§ EXERCISE DETAILS: Please transcribe the listing in its entirety, character for character.

═══ COLLECTED MATERIAL ═══

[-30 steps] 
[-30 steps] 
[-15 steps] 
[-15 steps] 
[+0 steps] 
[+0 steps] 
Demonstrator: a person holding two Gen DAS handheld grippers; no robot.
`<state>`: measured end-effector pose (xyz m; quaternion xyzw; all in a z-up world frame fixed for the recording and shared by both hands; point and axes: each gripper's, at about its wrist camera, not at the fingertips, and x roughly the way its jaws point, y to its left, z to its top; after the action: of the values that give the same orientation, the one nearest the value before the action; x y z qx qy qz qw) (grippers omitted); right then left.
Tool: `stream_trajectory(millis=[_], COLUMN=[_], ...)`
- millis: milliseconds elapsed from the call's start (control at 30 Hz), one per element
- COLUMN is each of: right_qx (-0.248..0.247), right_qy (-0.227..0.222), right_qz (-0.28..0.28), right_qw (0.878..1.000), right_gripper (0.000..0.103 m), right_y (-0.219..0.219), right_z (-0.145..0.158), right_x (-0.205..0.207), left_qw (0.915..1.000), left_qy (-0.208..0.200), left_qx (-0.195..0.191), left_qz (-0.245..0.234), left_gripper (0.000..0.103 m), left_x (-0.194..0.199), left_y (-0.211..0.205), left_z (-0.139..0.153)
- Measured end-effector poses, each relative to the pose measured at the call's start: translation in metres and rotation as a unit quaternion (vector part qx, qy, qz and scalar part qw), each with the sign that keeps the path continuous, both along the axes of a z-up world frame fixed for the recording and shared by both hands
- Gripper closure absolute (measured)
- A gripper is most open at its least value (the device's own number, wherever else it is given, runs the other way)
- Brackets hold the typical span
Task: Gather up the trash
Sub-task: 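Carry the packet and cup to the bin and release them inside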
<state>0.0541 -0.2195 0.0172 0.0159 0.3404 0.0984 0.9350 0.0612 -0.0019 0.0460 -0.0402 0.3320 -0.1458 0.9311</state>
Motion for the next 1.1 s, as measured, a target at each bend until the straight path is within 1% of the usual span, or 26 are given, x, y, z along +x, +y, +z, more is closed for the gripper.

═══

§ RESPONSE TO THE TASK:
[-30 steps] 
[-30 steps] 
[-15 steps] 
[-15 steps] 
[+0 steps] 
[+0 steps] 
Demonstrator: a person holding two Gen DAS handheld grippers; no robot.
`<state>`: measured end-effector pose (xyz m; quaternion xyzw; all in a z-up world frame fixed for the recording and shared by both hands; point and axes: each gripper's, at about its wrist camera, not at the fingertips, and x roughly the way its jaws point, y to its left, z to its top; after the action: of the values that give the same orientation, the one nearest the value before the action; x y z qx qy qz qw) (grippers omitted); right then left.
Tool: `stream_trajectory(millis=[_], COLUMN=[_], ...)`
- millis: milliseconds elapsed from the call's start (control at 30 Hz), one per element
- COLUMN is each of: right_qx (-0.248..0.247), right_qy (-0.227..0.222), right_qz (-0.28..0.28), right_qw (0.878..1.000), right_gripper (0.000..0.103 m), right_y (-0.219..0.219), right_z (-0.145..0.158), right_x (-0.205..0.207), left_qw (0.915..1.000), left_qy (-0.208..0.200), left_qx (-0.195..0.191), left_qz (-0.245..0.234), left_gripper (0.000..0.103 m), left_x (-0.194..0.199), left_y (-0.211..0.205), left_z (-0.139..0.153)
- Measured end-effector poses, each relative to the pose measured at the call's start: translation in metres and rotation as a unit quaternion (vector part qx, qy, qz and scalar part qw), each with the sign that keeps the path continuous, both along the axes of a z-up world frame fixed for the recording and shared by both hands
- Gripper closure absolute (measured)
- A gripper is most open at its least value (the device's own number, wherever else it is given, runs the other way)
- Brackets hold the typical span
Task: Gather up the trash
Sub-task: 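Carry the packet and cup to the bin and release them inside
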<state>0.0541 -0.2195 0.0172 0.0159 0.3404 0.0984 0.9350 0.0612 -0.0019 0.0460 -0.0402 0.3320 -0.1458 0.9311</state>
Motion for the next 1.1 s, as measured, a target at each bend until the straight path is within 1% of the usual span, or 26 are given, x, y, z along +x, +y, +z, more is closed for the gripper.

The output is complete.